Cada vez mais distante dos holofotes, o ditador norte-coreano, Kim Jong-un, despertou rumores sobre o seu estado de saúde. Na última terça-feira, presidiu uma reunião do politburo (comitê executivo) do Partido dos Trabalhadores da Coreia. Dessa vez, foi a ausiência de Kim Yo-jong, irmã do líder, que saltou aos olhos dos analistas políticos. Alguns estudiosos sugeriram que Jong-un estaria preparando-a  para o poder. Jovem (ela tem 32 anos), astuta e cada vez mais presente em compromissos oficiais do autocrata de Pyongyang, Yo-jong ascendeu ao cargo de chefe do Departamento de Organização e Orientação (OGD) do único partido do país — o órgão lida com a doutrinação ideológica, a organização partidária e as nomeações políticas. O serviço de inteligência da Coreia do Sul avalia que ela ocupa a segunda posição no “comando de fato” da Coreia do Norte. Para ascender rapidamente na chamada “estirpe Paektu” e ganhar a confiança do irmã, Yo-jong chegou a ponto de ordenar a explosão do escritório de relações com o Sul, na cidade fronteiriça de Kaesong, em 16 de junho passado.

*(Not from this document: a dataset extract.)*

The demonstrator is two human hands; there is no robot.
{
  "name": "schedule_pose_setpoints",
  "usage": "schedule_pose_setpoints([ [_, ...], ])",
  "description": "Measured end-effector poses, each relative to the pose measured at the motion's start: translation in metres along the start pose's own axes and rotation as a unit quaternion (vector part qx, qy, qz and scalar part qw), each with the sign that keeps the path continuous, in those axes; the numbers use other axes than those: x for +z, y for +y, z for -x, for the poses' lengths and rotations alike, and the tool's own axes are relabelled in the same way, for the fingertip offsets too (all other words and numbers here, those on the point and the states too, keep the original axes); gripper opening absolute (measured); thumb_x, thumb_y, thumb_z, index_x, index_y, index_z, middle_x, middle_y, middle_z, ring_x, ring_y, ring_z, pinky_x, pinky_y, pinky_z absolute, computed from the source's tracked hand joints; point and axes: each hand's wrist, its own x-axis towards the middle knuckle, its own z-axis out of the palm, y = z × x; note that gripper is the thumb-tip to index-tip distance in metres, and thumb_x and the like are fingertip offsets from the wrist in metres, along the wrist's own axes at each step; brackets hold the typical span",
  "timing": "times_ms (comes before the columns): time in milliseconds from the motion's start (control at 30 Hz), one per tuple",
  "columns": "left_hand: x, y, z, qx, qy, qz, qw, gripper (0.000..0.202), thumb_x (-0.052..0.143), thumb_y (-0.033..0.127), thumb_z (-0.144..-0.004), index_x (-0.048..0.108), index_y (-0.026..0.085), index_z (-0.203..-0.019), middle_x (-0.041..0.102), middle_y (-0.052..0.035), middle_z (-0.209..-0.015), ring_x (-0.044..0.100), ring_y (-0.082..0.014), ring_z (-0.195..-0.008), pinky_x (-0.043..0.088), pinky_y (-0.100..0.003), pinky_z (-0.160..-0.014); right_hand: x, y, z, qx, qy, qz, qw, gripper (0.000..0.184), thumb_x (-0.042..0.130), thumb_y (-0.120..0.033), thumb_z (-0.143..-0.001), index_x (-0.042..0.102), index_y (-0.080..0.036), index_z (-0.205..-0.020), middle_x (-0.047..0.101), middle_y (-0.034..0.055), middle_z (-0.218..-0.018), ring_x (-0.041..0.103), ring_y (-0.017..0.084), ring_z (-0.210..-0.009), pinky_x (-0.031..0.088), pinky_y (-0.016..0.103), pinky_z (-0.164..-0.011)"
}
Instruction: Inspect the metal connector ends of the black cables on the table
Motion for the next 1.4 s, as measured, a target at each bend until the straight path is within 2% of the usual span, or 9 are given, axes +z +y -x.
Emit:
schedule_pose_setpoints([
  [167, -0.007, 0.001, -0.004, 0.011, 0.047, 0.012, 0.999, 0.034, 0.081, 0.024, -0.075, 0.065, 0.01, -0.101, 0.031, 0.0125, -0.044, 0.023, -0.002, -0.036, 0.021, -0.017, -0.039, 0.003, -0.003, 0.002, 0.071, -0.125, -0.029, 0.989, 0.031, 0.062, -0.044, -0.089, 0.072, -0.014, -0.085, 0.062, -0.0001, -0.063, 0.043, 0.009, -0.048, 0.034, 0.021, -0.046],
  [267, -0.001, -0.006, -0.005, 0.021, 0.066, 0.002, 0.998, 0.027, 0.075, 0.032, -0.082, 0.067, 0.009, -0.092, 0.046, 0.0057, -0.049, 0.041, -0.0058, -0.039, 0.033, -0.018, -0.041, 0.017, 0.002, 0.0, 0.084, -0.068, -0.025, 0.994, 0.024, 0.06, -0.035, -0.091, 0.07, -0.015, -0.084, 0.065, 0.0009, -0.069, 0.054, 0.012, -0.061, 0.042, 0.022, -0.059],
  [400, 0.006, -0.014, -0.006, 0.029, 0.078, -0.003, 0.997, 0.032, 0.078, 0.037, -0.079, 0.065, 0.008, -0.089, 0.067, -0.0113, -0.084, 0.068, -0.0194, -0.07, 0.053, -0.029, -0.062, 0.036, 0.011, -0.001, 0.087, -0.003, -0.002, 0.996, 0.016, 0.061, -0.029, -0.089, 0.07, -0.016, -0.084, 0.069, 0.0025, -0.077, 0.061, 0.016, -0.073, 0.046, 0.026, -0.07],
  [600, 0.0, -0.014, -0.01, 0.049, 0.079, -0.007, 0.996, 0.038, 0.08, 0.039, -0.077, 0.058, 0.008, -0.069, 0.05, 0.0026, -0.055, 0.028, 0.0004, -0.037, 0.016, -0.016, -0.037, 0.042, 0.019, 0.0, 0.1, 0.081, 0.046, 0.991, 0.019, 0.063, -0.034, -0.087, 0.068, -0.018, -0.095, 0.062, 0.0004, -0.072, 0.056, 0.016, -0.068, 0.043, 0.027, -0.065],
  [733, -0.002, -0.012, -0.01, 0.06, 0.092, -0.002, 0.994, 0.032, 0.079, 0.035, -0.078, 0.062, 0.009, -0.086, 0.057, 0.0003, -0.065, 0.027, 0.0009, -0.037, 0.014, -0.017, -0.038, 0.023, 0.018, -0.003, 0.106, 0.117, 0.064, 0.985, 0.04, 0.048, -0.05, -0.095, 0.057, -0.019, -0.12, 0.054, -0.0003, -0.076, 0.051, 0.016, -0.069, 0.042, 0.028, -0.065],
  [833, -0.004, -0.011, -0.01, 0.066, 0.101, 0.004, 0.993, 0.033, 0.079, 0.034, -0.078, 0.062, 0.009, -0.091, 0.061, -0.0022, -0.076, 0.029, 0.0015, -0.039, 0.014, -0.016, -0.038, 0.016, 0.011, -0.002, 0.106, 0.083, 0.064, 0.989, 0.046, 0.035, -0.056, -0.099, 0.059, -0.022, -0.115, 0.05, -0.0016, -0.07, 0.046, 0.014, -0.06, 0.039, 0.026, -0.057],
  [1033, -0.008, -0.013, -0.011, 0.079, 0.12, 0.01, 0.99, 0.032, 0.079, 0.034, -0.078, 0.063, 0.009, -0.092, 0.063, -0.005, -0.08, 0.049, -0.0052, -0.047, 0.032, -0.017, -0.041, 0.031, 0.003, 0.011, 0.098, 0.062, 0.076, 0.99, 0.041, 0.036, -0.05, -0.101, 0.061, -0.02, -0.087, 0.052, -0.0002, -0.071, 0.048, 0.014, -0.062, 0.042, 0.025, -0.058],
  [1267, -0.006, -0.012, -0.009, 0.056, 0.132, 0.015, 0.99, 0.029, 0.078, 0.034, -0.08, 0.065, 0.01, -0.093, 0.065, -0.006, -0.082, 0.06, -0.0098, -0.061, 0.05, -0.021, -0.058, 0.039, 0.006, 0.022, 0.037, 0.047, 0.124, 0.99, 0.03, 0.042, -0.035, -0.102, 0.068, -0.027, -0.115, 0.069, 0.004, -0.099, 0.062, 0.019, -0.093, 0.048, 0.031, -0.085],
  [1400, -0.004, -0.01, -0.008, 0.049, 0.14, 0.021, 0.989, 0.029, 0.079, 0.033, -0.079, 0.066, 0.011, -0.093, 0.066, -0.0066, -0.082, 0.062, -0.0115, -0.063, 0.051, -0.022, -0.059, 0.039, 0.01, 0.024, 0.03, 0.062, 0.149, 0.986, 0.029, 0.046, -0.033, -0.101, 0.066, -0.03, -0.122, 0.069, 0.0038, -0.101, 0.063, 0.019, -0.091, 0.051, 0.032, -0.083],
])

Para Sung-Yoon Lee, professor sul-coreano de direito e diplomacia da Universidade Tufts (em Massachusetts, Estados Unidos), Yo-jong consolidou essa posição em 2014. “Naquele ano, ela foi mencionada pelo nome na mídia estatal de Pyongyang, pela primeira vez. Ali, tornou-se a segunda liderança na  Coreia do Norte”, afirmou ao Correio. Lee explica que a irmã acompanhou Kim Jong-un durante reuniões com os presidentes Moon Jae-in (Coreia do Sul), Xi Jinping (China) e Donald Trump (Estados Unidos). “Somente em 2020, ela deu seis declarações formais. Em fevereiro de 2018, foi a estrela da cerimônia de abertura dos Jogos Olímpicos de Inverno de Pyeongchang. Os sul-coreanos a veem como a ‘Ivanka Trump da Coreia do Norte’ — uma alusão à filha do presidente americano. “Claramente, ela sabe como utilizar o charme e, ao mesmo tempo, ser ameaçadora. É uma mulher poderosa.”

Militares

Lee descarta que a elite militar norte-coreana revele-se um entrave, caso Yo-jong seja nomeada à sucessão. “Os generais rastejam diante dela. Todas as instâncias decisórias do regime comunista têm forte incentivo para proteger seus intersses e privilégios sob a próxima liderança. Eu espero uma transição suave”, comenta. O especialista em Coreia do Norte enumera as principais vantagens de Yo-jong para tornar-se a primeira mulher a comandar o país. “Além de ser descendente direta do fundador da nação, Kim Il-sung, assim como a fanília Kim, ela é dotada de supostas qualidades sobrenaturais que defenderão a nação do imperialismo e alcançarão a reunificação coreana”, observa. “Embora seja uma mulher em uma sociedade dominada pelos homens, Yo-jong é a única candidata viável ao trono. É astuta, autoritária, desperta autoconfiança e sabe como manipular os EUA e a Coreia do Norte”, principais inimigos do regime comunista.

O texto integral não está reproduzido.